TensorWasm

Release Engineering Runbook

Release Engineering Runbook

Process for tagging a TensorWasm release. Owner: @craton-co/release.

Preconditions

  • CI green on dev for ≥ 24h
  • cargo deny check sources advisories clean
  • cargo audit clean
  • CHANGELOG [Unreleased] section finalised
  • Version pins in Cargo.toml, CITATION.cff match the planned tag

Release sequence

  1. git checkout -b release/vX.Y.Z dev
  2. Bump workspace.package.version and the 9 internal dep version = "X.Y.Z" entries in workspace Cargo.toml.
  3. Update CITATION.cff (version + date-released).
  4. Move CHANGELOG [Unreleased] content under [X.Y.Z] - YYYY-MM-DD.
  5. PR release/vX.Y.Zdev (CODEOWNERS gates).
  6. After merge, tag git tag -s vX.Y.Z -m "TensorWasm vX.Y.Z".
  7. git push origin dev vX.Y.Z — release.yml workflow runs publish-dry-run + binary release + actual publish.

Publish order

core → artifacts → tenant → jit → mem → wasi-gpu → snapshot → exec → api (rationale: dependency topology — tenant precedes mem because mem depends on tensor-wasm-tenant, and artifacts precedes both jit and snapshot which depend on it; verify with cargo tree -e normal -p tensor-wasm-api)

Post-release

  • Verify crates.io listings include LICENSE, README.
  • Verify docs.rs build succeeds for each crate.
  • Verify GitHub Release attaches all three platform binaries + SHA256.
  • Bump [Unreleased] heading in CHANGELOG for next cycle.

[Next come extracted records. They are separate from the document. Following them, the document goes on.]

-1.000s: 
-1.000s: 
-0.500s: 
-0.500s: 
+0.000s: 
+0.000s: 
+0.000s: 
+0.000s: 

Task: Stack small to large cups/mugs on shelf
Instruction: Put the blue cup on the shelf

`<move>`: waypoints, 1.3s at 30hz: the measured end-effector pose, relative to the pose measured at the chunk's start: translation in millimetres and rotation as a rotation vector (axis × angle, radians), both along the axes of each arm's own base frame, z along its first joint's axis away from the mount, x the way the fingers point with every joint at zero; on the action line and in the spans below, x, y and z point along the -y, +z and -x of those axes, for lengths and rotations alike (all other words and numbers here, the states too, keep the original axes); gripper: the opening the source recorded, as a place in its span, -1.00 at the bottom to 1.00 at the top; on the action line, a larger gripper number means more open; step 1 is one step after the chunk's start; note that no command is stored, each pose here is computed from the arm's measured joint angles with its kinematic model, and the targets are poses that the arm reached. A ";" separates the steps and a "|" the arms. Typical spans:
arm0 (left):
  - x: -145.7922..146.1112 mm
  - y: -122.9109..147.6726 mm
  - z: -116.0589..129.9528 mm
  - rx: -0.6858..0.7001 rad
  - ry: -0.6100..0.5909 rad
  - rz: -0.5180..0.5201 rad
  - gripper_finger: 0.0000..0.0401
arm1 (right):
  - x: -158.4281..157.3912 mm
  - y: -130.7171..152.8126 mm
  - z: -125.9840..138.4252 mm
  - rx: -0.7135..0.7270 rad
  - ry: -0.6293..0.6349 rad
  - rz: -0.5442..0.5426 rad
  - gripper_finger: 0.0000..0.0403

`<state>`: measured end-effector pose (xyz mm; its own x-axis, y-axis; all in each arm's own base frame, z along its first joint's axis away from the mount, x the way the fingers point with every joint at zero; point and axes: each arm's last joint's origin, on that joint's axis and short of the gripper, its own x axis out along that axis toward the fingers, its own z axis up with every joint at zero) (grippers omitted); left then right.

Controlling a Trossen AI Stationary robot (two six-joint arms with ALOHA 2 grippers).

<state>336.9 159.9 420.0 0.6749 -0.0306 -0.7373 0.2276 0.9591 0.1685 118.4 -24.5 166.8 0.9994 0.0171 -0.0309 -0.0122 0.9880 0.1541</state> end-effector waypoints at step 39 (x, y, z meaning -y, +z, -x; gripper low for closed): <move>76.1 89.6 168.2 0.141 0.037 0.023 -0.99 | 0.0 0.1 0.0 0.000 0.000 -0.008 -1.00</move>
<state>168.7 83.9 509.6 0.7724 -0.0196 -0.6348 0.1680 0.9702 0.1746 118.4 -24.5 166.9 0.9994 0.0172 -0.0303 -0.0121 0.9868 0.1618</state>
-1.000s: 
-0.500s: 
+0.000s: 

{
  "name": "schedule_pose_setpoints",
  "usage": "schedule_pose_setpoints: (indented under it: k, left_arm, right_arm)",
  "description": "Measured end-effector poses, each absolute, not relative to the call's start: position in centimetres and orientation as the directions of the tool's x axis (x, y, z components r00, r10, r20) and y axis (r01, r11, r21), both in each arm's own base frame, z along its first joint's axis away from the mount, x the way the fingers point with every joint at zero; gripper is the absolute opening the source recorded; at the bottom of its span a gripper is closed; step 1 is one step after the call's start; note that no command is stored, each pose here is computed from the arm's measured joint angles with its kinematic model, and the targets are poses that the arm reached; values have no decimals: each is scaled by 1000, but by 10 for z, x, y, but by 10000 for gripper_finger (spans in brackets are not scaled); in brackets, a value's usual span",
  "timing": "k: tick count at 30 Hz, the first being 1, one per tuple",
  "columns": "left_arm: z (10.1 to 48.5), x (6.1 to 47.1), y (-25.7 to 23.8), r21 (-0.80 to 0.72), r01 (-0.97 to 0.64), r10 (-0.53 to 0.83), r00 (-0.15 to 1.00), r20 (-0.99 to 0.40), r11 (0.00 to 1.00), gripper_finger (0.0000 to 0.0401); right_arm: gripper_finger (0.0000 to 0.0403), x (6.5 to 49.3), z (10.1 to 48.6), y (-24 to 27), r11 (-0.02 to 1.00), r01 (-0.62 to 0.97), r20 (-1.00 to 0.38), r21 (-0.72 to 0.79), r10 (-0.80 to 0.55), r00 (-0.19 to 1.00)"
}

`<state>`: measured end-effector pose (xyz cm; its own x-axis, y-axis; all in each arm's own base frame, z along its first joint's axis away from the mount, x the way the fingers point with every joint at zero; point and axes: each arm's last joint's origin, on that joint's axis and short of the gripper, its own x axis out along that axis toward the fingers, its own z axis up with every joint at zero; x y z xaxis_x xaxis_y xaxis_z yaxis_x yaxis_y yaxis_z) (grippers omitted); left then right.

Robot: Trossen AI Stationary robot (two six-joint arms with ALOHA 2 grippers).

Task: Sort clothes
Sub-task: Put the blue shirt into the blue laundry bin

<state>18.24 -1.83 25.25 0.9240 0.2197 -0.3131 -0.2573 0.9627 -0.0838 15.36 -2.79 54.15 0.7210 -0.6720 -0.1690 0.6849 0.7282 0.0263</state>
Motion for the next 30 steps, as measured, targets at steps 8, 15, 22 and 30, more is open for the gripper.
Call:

Security advisory release path

See docs/runbooks/cve-disclosure-dry-run.md for the embargoed-CVE flow. RC/patch releases follow the same sequence on a private fork until disclosure.

Supply-chain attestations

  • SBOM (implemented). Every published release ships a CycloneDX JSON SBOM, generated from the release commit's Cargo.lock and attached to the GitHub Release as an asset by the .github/workflows/sbom.yml workflow. See docs/SBOM.md for the contract, filename convention, and verification steps.
  • Artifact signing (planned / not yet implemented). Release artifacts currently ship with SHA256 checksums (.sha256) only. Cosign keyless signing of binaries (and the SBOM) is planned for the SLSA L3 milestone; see docs/REPRODUCIBLE-BUILDS.md and docs/PATH-TO-V1.md for status. It is not yet wired into release.yml.